11/24/14  Liposcience Inc                   S-8 POS    11/24/14    1:22K                                    RR Donnelley/FA

Post-Effective Amendment to an S-8   —   Form S-8
Filing Table of Contents

Document/Exhibit                   Description                      Pages   Size 

 1: S-8 POS     Post-Effective Amendment to an S-8                  HTML     17K 


This is an HTML Document rendered as filed.  [ Alternative Formats ]



  S-8 POS  

As filed with the Securities and Exchange Commission on November 24, 2014

Registration No. 333-186545

 

 

UNITED STATES

SECURITIES AND EXCHANGE COMMISSION

Washington, D.C. 20549

 

 

POST-EFFECTIVE AMENDMENT NO. 1

TO

FORM S-8

REGISTRATION STATEMENT

UNDER

THE SECURITIES ACT OF 1933

 

 

LIPOSCIENCE, INC.

(Exact name of registrant as specified in its charter)

 

 

 

Delaware   56-1879288

(State or other jurisdiction of

incorporation or Organization)

 

(I.R.S. Employer

Identification No.)

2500 Sumner Boulevard

Raleigh, NC

  27616
(Address of Principal Executive Offices)   (Zip Code)

1997 Stock Option Plan, as amended

2007 Stock Incentive Plan, as amended

2012 Equity Incentive Plan

2012 Employee Stock Purchase Plan

(Full title of the plan)

F. Samuel Eberts III

President and Secretary

LipoScience, Inc.

c/o Laboratory Corporation of America Holdings

358 South Main Street

Burlington, NC 27215

(Name and address of Agent for service)

(336) 229-1127

(Telephone number, including area code, of agent for service)

 

 

Copies to:

Michael J. Silver

John H. Booher

G. Allen Hicks

Hogan Lovells US LLP

875 Third Avenue

New York, NY 10022

(212) 918-3000

 

 

Indicate by check mark whether the registrant is a large accelerated filer, an accelerated filer, a non-accelerated filer or a smaller reporting company. See definition of “large accelerated filer,” “accelerated filer” and “smaller reporting company” in Rule 12b-2 of the Exchange Act. (Check one):

 

Large accelerated filer   ¨    Accelerated filer   ¨
Non-accelerated filer   þ  (do not check if a smaller reporting company)    Smaller reporting company   ¨

 

 

 


DEREGISTRATION OF UNSOLD SECURITIES

This Post-Effective Amendment No. 1 to Form S-8 relates to the Registration Statement on Form S-8 (333-186545), filed with the Securities and Exchange Commission on February 8, 2013 (the “Registration Statement”) by LipoScience, Inc., a Delaware corporation (the “Company”), relating to (i) 497,381 shares reserved for issuance pursuant to the 1997 Stock Option Plan, as amended, (ii) 1,559,467 shares reserved for issuance pursuant to the 2007 Stock Incentive Plan, (iii) 970,000 shares reserved for issuance pursuant to the 2012 Equity Incentive Plan and (iv) 242,500 shares reserved for issuance pursuant to the 2012 Employee Stock Purchase Plan.

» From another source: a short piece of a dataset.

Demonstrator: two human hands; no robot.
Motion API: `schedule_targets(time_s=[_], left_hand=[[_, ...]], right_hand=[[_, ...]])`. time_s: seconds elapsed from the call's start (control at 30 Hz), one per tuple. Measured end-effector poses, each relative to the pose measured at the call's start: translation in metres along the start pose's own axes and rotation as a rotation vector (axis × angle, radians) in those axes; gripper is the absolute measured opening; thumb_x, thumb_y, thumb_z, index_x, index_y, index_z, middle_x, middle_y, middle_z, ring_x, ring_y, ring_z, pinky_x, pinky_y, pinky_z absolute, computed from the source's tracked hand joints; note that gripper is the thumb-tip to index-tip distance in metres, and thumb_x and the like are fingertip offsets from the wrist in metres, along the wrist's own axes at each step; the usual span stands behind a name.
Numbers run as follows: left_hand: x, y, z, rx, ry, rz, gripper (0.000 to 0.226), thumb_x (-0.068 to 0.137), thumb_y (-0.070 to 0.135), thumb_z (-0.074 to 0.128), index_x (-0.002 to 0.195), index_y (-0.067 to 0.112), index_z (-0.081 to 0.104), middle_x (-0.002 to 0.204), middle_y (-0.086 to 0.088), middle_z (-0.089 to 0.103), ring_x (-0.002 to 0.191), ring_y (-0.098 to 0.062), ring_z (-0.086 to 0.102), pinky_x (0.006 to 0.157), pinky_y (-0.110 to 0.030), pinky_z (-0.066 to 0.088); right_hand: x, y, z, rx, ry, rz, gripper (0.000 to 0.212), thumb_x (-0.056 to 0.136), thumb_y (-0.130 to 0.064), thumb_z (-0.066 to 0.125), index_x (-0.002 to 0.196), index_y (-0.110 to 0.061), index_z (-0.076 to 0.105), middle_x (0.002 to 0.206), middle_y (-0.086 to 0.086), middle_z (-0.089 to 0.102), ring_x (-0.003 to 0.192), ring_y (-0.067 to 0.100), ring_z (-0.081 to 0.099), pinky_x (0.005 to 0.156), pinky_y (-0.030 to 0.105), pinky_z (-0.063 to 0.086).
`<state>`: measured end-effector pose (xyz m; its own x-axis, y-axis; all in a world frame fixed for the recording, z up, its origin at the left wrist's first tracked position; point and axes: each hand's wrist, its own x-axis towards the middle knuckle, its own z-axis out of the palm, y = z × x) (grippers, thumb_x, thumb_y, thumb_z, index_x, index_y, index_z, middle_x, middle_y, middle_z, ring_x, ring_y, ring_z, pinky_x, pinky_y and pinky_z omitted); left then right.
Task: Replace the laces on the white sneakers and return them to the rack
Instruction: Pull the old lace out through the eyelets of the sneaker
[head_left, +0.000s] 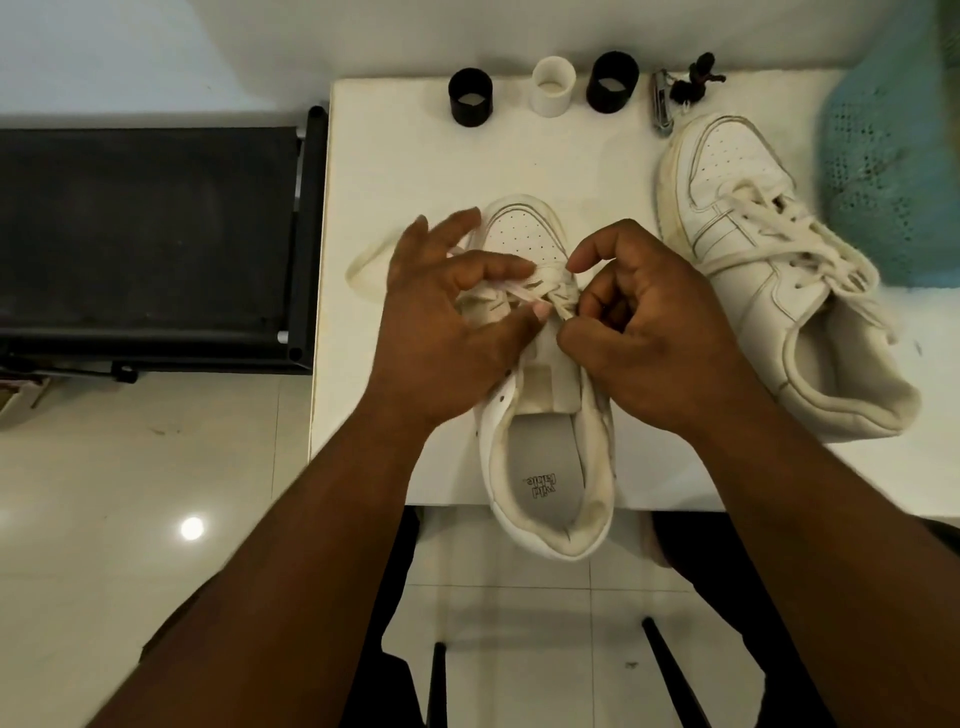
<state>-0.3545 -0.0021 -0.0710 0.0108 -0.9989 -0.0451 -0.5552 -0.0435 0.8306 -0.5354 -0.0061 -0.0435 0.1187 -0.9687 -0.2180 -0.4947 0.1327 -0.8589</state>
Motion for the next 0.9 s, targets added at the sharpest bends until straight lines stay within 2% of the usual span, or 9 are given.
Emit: schedule_targets(time_s=[0.13,0.23,0.3,0.4,0.47,0.53,0.63,0.77,0.9], left_hand=[[0.002,-0.002,0.002,0.036,0.072,-0.003,0.009,0.081,0.045,0.077,0.081,0.042,0.069,0.136,0.013,0.059,0.141,-0.015,0.041,0.116,-0.045,0.035],[0.003,-0.004,0.001,0.082,0.218,-0.003,0.011,0.086,0.041,0.075,0.082,0.034,0.068,0.118,0.016,0.061,0.122,-0.006,0.053,0.103,-0.026,0.041],[0.003,-0.008,-0.001,0.025,0.375,-0.064,0.012,0.089,0.038,0.074,0.082,0.039,0.064,0.111,0.013,0.062,0.111,-0.002,0.057,0.097,-0.024,0.046],[0.005,-0.012,-0.005,-0.022,0.454,-0.108,0.015,0.09,0.039,0.073,0.085,0.043,0.06,0.113,0.004,0.065,0.107,0.005,0.057,0.092,-0.011,0.043],[0.005,-0.01,-0.006,-0.007,0.349,-0.065,0.015,0.087,0.043,0.075,0.097,0.041,0.064,0.125,0.006,0.062,0.121,0.0,0.053,0.102,-0.02,0.043],[0.002,-0.008,-0.004,0.021,0.175,0.014,0.033,0.082,0.048,0.076,0.113,0.044,0.063,0.141,0.009,0.052,0.141,-0.014,0.041,0.117,-0.038,0.034],[0.002,-0.003,-0.002,0.045,0.018,-0.035,0.035,0.079,0.048,0.08,0.111,0.049,0.066,0.154,0.011,0.043,0.153,-0.02,0.02,0.119,-0.033,0.017],[0.002,-0.001,-0.002,0.012,0.077,-0.067,0.017,0.08,0.043,0.082,0.078,0.047,0.066,0.145,0.012,0.053,0.149,-0.018,0.03,0.12,-0.044,0.028],[-0.001,0.001,0.001,-0.025,0.166,0.001,0.02,0.083,0.036,0.08,0.079,0.045,0.063,0.14,0.015,0.056,0.145,-0.017,0.037,0.118,-0.048,0.032]], right_hand=[[0.001,-0.001,0.001,-0.002,-0.009,-0.002,0.051,0.06,-0.051,0.058,0.106,-0.029,0.056,0.067,-0.002,0.062,0.054,0.007,0.052,0.056,0.03,0.046],[0.001,0.001,0.0,-0.01,-0.016,0.005,0.045,0.065,-0.041,0.064,0.108,-0.03,0.057,0.068,-0.003,0.062,0.055,0.006,0.053,0.058,0.028,0.045],[0.0,0.001,0.0,0.002,-0.022,0.006,0.042,0.067,-0.033,0.065,0.109,-0.03,0.057,0.066,-0.004,0.062,0.055,0.006,0.053,0.06,0.028,0.045],[0.0,0.001,0.001,-0.003,-0.014,0.004,0.045,0.067,-0.033,0.064,0.111,-0.033,0.057,0.066,-0.006,0.062,0.056,0.007,0.054,0.061,0.028,0.044],[0.0,0.002,0.001,-0.013,-0.008,-0.002,0.048,0.066,-0.035,0.064,0.113,-0.034,0.056,0.068,-0.006,0.062,0.057,0.007,0.054,0.061,0.027,0.044],[0.0,0.002,0.0,-0.016,-0.008,-0.002,0.051,0.065,-0.039,0.063,0.115,-0.034,0.056,0.068,-0.005,0.063,0.057,0.006,0.054,0.061,0.028,0.045],[0.0,0.001,0.0,-0.007,-0.01,-0.002,0.058,0.061,-0.048,0.059,0.117,-0.033,0.057,0.069,-0.003,0.063,0.057,0.006,0.055,0.06,0.03,0.048],[0.001,0.002,0.001,-0.016,-0.006,-0.009,0.055,0.063,-0.042,0.062,0.118,-0.034,0.057,0.069,-0.005,0.063,0.057,0.006,0.055,0.06,0.028,0.046],[0.0,0.001,0.002,-0.03,-0.009,-0.01,0.054,0.065,-0.036,0.063,0.119,-0.034,0.057,0.069,-0.005,0.063,0.057,0.006,0.055,0.061,0.028,0.046]])
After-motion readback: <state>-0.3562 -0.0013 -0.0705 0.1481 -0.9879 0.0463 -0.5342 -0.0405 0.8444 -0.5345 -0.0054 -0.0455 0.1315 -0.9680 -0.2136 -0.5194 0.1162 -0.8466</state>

On November 20, 2014, pursuant to an Agreement and Plan of Merger, dated September 24, 2014, by and among the Company, Laboratory Corporation of America Holdings, a Delaware corporation (“LabCorp”) and Bear Acquisition Corp., a Delaware corporation and direct wholly owned subsidiary of LabCorp (“Purchaser”), Purchaser merged with and into the Company (the “Merger”), with the Company surviving as a wholly owned subsidiary of LabCorp.

As a result of the Merger, the Company terminated the plans set forth above, the offering pursuant to the Registration Statement has been terminated and the Company ceased to be an independent, publicly traded company. In accordance with undertakings made by the Company in the Registration Statement to remove from registration, by means of a post-effective amendment, any of the securities which remain unsold at the termination of the offering, the Company hereby removes from registration the securities registered but unsold under the Registration Statement.


SIGNATURES

Pursuant to the requirements of the Securities Act of 1933, the registrant certifies that it has reasonable grounds to believe that it meets all of the requirements for filing on Form S-8 and has duly caused this Post-Effective Amendment No. 1 to be signed on its behalf by the undersigned, thereunto duly authorized, in the City of Burlington, state of North Carolina, on November 24, 2014.

 

LIPOSCIENCE, INC.

By:

  /s/ F. Samuel Eberts III
  Name: F. Samuel Eberts III
  Title: President and Secretary

POWER OF ATTORNEY

KNOW ALL MEN BY THESE PRESENTS, that each person whose signature appears below constitutes and appoints

F. Samuel Eberts III and Glenn A. Eisenberg, and each of them, his or her true and lawful attorney-in-fact and agent, with full power of substitution and resubstitution, for him or her and in his or her name, place and stead, in any and all capacities (including his or her capacity as a director and/or officer) to sign any and all amendments (including post-effective amendments) to this registration statement, and to file the same, with all exhibits thereto, and other documents in connection therewith, with the Securities and Exchange Commission, granting unto said attorney-in-fact and agent full power and authority to do and perform each and every act and thing requisite and necessary to be done in and about the premises, as fully to all intents and purposes as he or she might or could do in person, hereby ratifying and confirming all that said attorney-in-fact and agent or his or her substitute or substitutes, may lawfully do or cause to be done by virtue hereof.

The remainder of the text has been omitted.